* **About this task**:
Line by line, copy the entries exactly, excluding the pictures.

* **Material shown**:
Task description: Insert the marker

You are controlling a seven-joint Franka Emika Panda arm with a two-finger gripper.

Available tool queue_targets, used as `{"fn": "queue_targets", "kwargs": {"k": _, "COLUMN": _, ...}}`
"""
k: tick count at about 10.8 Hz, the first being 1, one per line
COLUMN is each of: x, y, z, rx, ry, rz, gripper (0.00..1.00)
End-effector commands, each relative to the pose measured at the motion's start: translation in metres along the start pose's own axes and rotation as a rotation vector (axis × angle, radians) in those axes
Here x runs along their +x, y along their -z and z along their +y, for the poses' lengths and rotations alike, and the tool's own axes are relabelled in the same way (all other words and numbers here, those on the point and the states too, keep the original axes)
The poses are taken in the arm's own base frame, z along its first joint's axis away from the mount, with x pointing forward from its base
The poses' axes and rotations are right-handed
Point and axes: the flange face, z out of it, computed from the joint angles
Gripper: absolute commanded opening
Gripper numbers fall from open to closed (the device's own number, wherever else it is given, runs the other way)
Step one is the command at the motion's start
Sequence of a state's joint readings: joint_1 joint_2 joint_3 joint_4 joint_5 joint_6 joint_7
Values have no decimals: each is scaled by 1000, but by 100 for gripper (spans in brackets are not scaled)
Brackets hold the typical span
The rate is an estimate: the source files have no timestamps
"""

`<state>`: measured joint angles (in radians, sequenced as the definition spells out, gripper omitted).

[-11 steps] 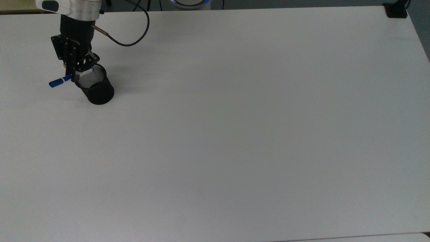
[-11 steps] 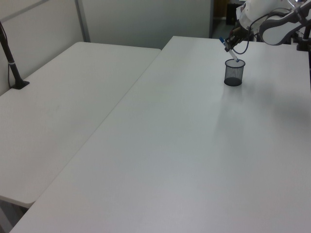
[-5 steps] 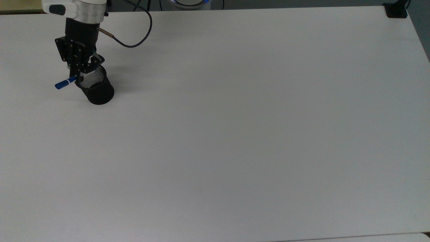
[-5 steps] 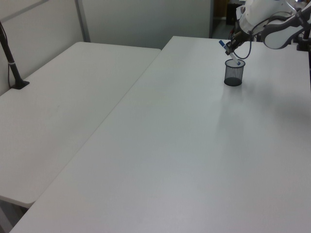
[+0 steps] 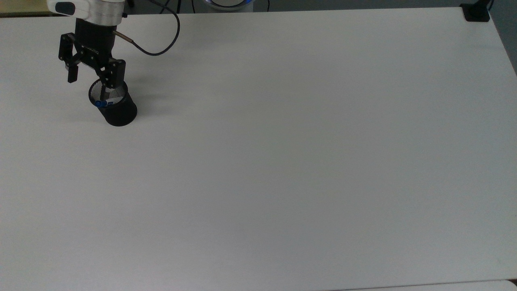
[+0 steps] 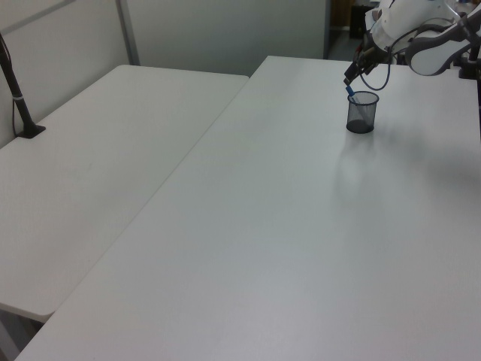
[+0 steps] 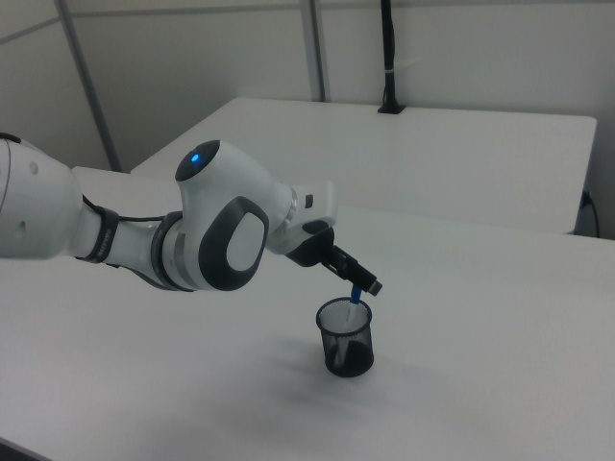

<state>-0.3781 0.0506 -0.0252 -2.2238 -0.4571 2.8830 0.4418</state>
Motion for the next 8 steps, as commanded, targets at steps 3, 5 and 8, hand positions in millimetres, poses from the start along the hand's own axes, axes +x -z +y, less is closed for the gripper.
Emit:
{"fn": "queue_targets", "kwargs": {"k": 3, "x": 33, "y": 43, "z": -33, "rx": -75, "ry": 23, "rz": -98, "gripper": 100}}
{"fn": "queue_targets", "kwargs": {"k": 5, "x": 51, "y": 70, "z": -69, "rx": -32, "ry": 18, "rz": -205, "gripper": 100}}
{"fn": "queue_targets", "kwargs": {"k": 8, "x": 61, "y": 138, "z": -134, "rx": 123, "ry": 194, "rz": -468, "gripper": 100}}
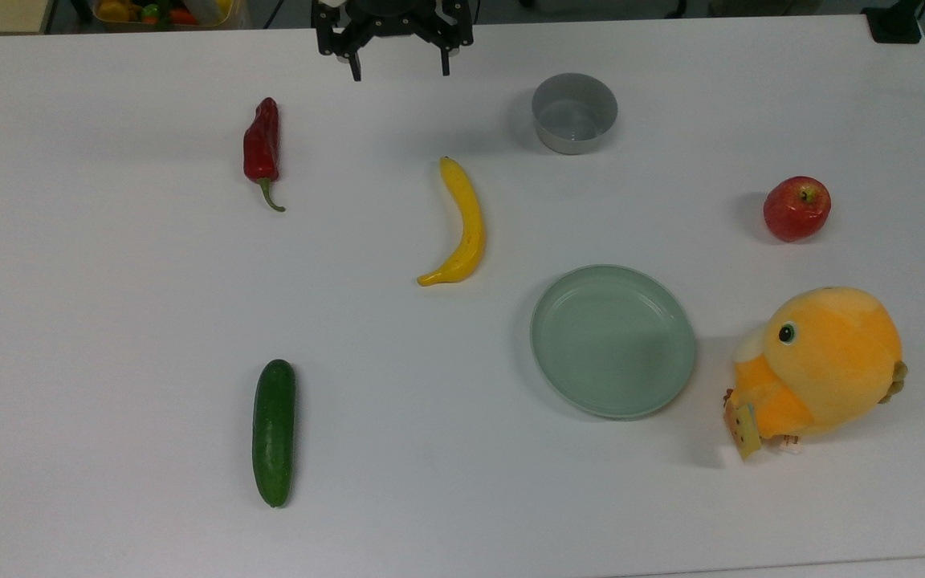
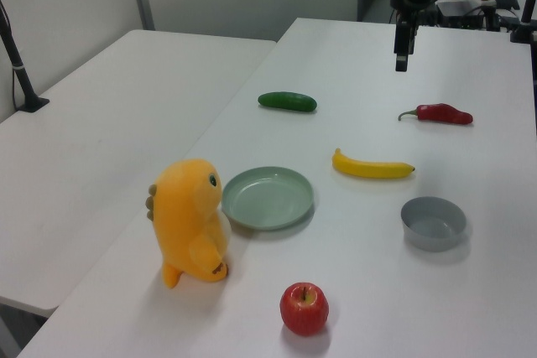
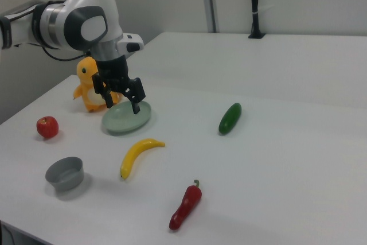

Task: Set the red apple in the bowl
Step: 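Move the open gripper over to the red apple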

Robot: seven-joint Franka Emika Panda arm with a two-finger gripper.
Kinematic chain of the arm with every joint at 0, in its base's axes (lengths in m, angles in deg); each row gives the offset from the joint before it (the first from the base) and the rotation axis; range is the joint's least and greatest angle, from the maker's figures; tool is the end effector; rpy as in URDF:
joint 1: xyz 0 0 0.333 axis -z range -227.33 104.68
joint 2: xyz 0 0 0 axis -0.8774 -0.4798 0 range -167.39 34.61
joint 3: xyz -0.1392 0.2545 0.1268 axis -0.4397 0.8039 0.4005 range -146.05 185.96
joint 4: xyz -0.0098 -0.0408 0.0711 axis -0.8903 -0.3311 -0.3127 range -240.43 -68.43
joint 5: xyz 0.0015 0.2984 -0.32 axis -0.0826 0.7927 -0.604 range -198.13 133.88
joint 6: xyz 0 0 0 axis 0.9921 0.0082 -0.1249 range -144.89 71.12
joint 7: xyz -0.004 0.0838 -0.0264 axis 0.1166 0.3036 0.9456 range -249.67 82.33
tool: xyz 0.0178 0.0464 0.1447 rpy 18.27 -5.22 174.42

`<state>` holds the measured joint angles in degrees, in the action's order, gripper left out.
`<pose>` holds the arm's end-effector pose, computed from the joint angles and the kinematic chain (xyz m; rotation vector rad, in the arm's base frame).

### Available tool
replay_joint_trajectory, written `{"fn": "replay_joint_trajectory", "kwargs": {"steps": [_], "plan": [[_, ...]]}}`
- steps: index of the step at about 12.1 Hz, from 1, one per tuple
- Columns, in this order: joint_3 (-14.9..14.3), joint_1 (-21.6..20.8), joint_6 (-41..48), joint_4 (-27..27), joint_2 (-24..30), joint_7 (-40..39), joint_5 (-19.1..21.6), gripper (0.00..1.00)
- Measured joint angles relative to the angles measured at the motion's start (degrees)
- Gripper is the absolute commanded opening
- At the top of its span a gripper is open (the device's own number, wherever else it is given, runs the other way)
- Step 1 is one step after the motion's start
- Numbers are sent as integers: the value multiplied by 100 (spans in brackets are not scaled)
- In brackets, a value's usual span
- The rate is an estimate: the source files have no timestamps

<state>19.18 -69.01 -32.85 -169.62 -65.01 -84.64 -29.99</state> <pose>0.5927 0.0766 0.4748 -3.0993 -0.2001 0.0257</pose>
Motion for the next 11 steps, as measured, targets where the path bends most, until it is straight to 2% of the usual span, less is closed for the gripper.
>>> {"fn": "replay_joint_trajectory", "kwargs": {"steps": [8, 11], "plan": [[99, 9, 0, 2, -99, 15, 0, 100], [304, -153, -426, 65, -339, 53, 5, 100]]}}
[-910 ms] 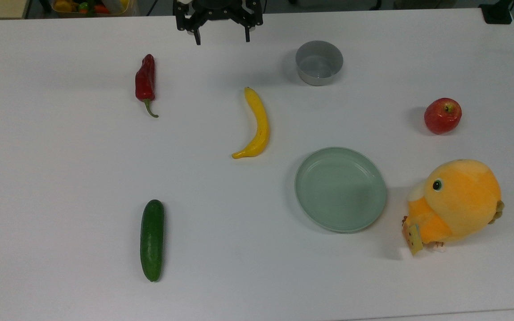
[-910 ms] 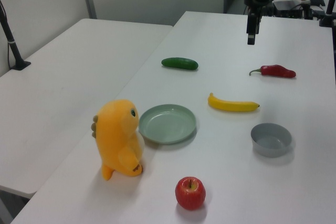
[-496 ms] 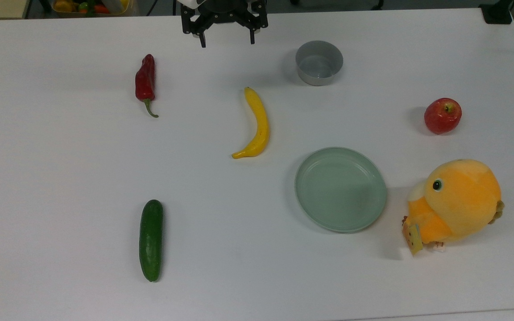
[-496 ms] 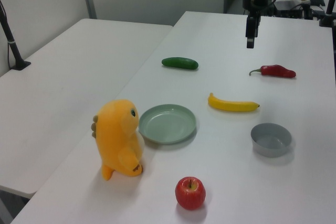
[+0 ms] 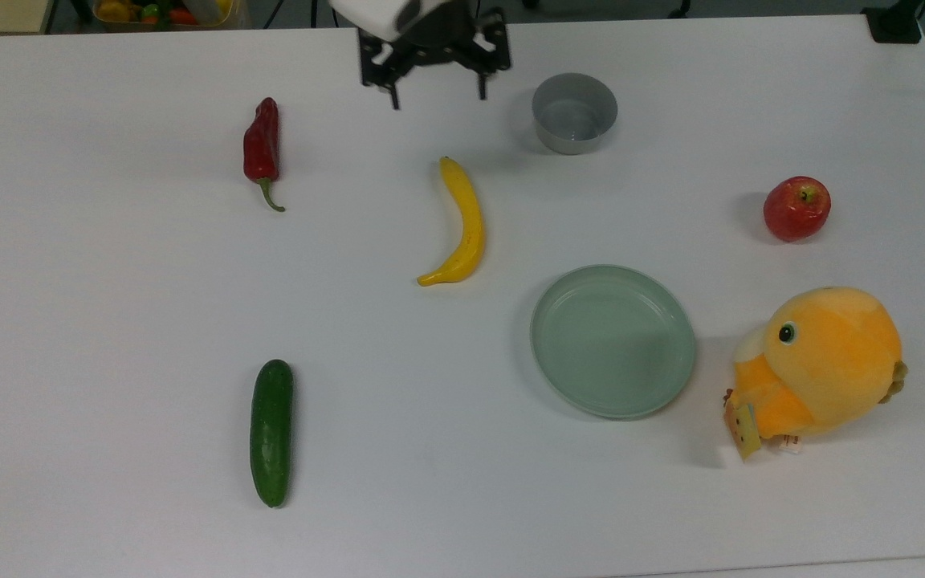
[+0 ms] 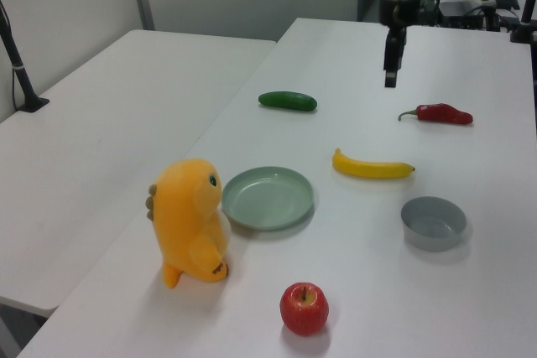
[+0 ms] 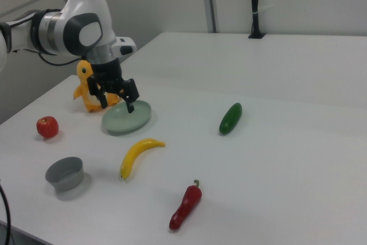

* **Solution to the problem**:
Task description: Insert the marker

You are controlling a seven-joint Franka Emika Panda arm with a two-finger gripper.

Available tool queue_targets, used as `{"fn": "queue_targets", "kwargs": {"k": _, "COLUMN": _, ...}}`
"""
k: tick count at about 10.8 Hz, the first being 1, one per line
COLUMN is each of: x, y, z, rx, ry, rz, gripper (0.00..1.00)
End-effector commands, each relative to the pose measured at the motion's start: translation in metres along the start pose's own axes and rotation as a rotation vector (axis × angle, radians) in those axes
Here x runs along their +x, y along their -z and z along their +y, for the poses' lengths and rotations alike, and the tool's own axes are relabelled in the same way (all other words and numbers here, those on the point and the states too, keep the original axes)
The poses are taken in the arm's own base frame, z along its first joint's axis away from the mount, with x pointing forward from its base
The poses' axes and rotations are right-handed
Point and axes: the flange face, z out of it, computed from the joint angles
Gripper: absolute commanded opening
Gripper numbers fall from open to closed (the device's own number, wherever else it is given, runs the other way)
Step one is the command at the motion's start
Sequence of a state's joint readings: joint_1 joint_2 joint_3 joint_4 joint_5 joint_6 joint_7
Values have no decimals: each is scaled by 1000, but by 100 for gripper (spans in brackets are not scaled)
Brackets hold the typical span
The rate is an estimate: the source files have no timestamps
"""

`<state>`: measured joint angles (in radians, sequenced as the definition spells out, gripper omitted).

[-11 steps] 
[-11 steps] 
[-5 steps] 
[-5 steps] 
[+0 steps] 
[+0 steps] 
[+0 steps] 

<state>-0.3781 0.0506 -0.0252 -2.2238 -0.4571 2.8830 0.4418</state>
Motion for the next 8 steps, as commanded, targets at steps 3, 5 and 8, hand positions in millimetres, poses from the start along the hand's own axes, axes +x -z +y, less is closed for the gripper.
Emit:
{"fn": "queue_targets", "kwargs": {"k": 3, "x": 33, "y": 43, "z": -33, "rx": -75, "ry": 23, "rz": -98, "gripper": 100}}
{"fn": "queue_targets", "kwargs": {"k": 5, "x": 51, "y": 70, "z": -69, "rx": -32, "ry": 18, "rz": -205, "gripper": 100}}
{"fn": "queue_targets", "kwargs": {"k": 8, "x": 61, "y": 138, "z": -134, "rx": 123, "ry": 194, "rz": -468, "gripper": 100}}

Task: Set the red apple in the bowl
Step: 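Move the open gripper over to the red apple
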
Robot: seven-joint Franka Emika Panda arm with a two-finger gripper.
Kinematic chain of the arm with every joint at 0, in its base's axes (lengths in m, angles in deg); each row gives the offset from the joint before it (the first from the base) and the rotation axis; range is the joint's least and greatest angle, from the maker's figures; tool is the end effector; rpy as in URDF:
joint 1: xyz 0 0 0.333 axis -z range -227.33 104.68
joint 2: xyz 0 0 0 axis -0.8774 -0.4798 0 range -167.39 34.61
joint 3: xyz -0.1392 0.2545 0.1268 axis -0.4397 0.8039 0.4005 range -146.05 185.96
joint 4: xyz -0.0098 -0.0408 0.0711 axis -0.8903 -0.3311 -0.3127 range -240.43 -68.43
joint 5: xyz 0.0015 0.2984 -0.32 axis -0.0826 0.7927 -0.604 range -198.13 133.88
joint 6: xyz 0 0 0 axis 0.9921 0.0082 -0.1249 range -144.89 71.12
joint 7: xyz -0.004 0.0838 -0.0264 axis 0.1166 0.3036 0.9456 range -249.67 82.33
tool: xyz 0.0178 0.0464 0.1447 rpy 18.27 -5.22 174.42

`<state>` holds the measured joint angles in degrees, in the action's order, gripper left out.
`<pose>` holds the arm's end-effector pose, computed from the joint angles and the kinematic chain (xyz m; rotation vector rad, in the arm's base frame).

### Available tool
replay_joint_trajectory, written `{"fn": "replay_joint_trajectory", "kwargs": {"steps": [_], "plan": [[_, ...]]}}`
- steps: index of the step at about 12.1 Hz, from 1, one per tuple
- Columns, in this order: joint_3 (-14.9..14.3), joint_1 (-21.6..20.8), joint_6 (-41..48), joint_4 (-27..27), joint_2 (-24..30), joint_7 (-40..39), joint_5 (-19.1..21.6), gripper (0.00..1.00)
- Measured joint angles relative to the angles measured at the motion's start (degrees)
- Gripper is the absolute commanded opening
- At the top of its span a gripper is open (the device's own number, wherever else it is given, runs the other way)
- Step 1 is one step after the motion's start
- Numbers are sent as integers: the value multiplied by 100 (spans in brackets are not scaled)
- In brackets, a value's usual span
- The rate is an estimate: the source files have no timestamps

<state>19.18 -69.01 -32.85 -169.62 -65.01 -84.64 -29.99</state> <pose>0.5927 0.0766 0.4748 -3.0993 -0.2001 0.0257</pose>
Motion for the next 11 steps, as measured, targets where the path bends most, until it is straight to 2% of the usual span, less is closed for the gripper.
>>> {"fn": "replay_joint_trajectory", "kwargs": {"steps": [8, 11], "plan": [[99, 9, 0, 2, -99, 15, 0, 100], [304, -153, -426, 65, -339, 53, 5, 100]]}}
[-910 ms] 
[-910 ms] 
[-496 ms] 
[-496 ms] 
[+0 ms] 
[+0 ms] 
[+0 ms] 

What this exercise asked for has been supplied.